There are a lot of late-night TV ads out there touting the latest and greatest in ab-building technology. But the best ab exercises take hard work and proper execution to get rock-solid results.
It is important to find the exercise that is the most effective and comfortable for you to perform; increasing repetitions and resistance as time goes on can make even the most basic abdominal exercise explosive muscle workouts.
Crunches with an ab rocker machine: The ab rocker helps you perfect your abdominal crunch form. It takes pressure off your back and neck and helps ensure that your crunch movement is smooth and fluid. This exercise involves lying on the ground with your knees bent so that your feet are firmly flat on the ground.
Resting your head on the head support pad, you'll grasp each side of the ab rocker where the hand grips are. Once in position you'll curl your body up, bringing your elbows slowly up towards your knees. You won't need to touch your elbows to your knees -- the roller will guide your body.

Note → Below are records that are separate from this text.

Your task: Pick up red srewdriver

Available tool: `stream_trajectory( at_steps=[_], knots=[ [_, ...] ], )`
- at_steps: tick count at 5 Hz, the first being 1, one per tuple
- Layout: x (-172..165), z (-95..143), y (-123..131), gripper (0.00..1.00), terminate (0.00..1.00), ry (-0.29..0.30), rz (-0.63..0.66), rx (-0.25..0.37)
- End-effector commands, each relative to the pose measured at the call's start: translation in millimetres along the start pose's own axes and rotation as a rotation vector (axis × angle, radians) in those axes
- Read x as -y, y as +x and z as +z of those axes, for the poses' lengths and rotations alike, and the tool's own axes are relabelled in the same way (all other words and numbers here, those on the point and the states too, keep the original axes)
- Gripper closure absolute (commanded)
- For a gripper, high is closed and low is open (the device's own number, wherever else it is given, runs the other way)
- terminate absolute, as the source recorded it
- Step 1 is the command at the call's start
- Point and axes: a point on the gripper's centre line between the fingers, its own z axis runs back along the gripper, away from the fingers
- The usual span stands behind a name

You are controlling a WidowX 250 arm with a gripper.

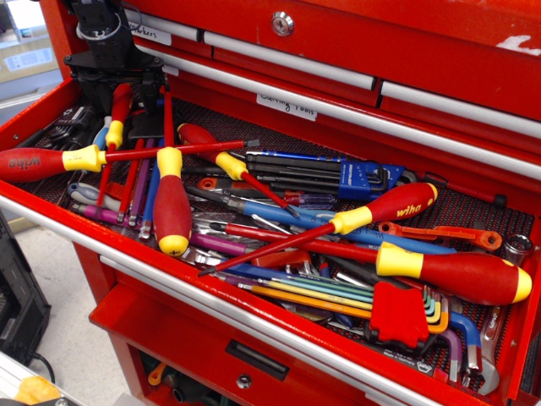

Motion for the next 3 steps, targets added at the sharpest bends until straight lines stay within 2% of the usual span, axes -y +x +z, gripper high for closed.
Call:
stream_trajectory(
  at_steps=[1,2,3],
  knots=[
    [-16.3,-4.6,8.9,0.00,0.00,-0.041,0.001,0.033],
    [-15.7,-7.9,8.6,1.00,0.00,-0.052,-0.002,0.008],
    [-14.6,-6.7,10.0,1.00,0.00,-0.050,-0.019,0.002]
  ],
)
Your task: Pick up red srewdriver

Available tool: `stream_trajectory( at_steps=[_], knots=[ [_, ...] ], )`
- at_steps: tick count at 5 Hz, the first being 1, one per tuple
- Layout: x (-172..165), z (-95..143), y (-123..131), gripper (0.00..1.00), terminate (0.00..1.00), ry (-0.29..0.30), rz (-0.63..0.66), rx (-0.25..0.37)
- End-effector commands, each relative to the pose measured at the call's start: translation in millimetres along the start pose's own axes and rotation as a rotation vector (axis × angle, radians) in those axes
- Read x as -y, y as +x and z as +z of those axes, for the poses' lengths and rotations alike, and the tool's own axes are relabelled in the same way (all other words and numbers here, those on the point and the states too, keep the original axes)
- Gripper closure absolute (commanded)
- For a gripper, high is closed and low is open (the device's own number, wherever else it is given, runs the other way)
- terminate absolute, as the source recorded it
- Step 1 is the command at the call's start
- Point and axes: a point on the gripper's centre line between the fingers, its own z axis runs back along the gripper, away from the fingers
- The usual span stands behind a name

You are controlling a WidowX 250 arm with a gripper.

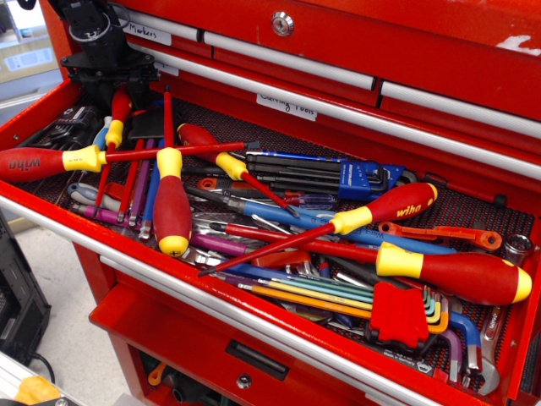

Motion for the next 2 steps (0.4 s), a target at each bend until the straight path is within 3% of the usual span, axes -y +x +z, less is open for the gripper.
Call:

Basic Crunches: The cornerstone of most workout programs, the basic crunch requires no equipment and a little knowledge of exercise form. The ab rocker helps stabilize and guide your crunch motions, and the basic crunch is the same movement without guidance from any equipment. If done properly, then there shouldn't be any neck or back discomfort.
Place your hands behind your head or on the sides of your head, but be careful to not pull up your head and neck with your hands; use your ab muscles and slowly bring your elbows a little less than halfway to your knees.
Bicycle Kicks: Once you've mastered basic crunches and are able to complete at least three sets of 15-20 crunches each, try bicycle kicks, which work out all of your abdominal muscles. Lying down in the standard crunch position, lift your legs in the air slightly and keep your knees bent as if you were riding a bicycle. As you begin to bring one elbow up, bring the opposite knee up as well.
You'll bring your elbow up as the opposite knee comes up to meet it. As you complete that motion, straighten out the knee and bring the other elbow up to meet the other knee. After some practice, you'll be pedaling in the air, alternating elbows and knees.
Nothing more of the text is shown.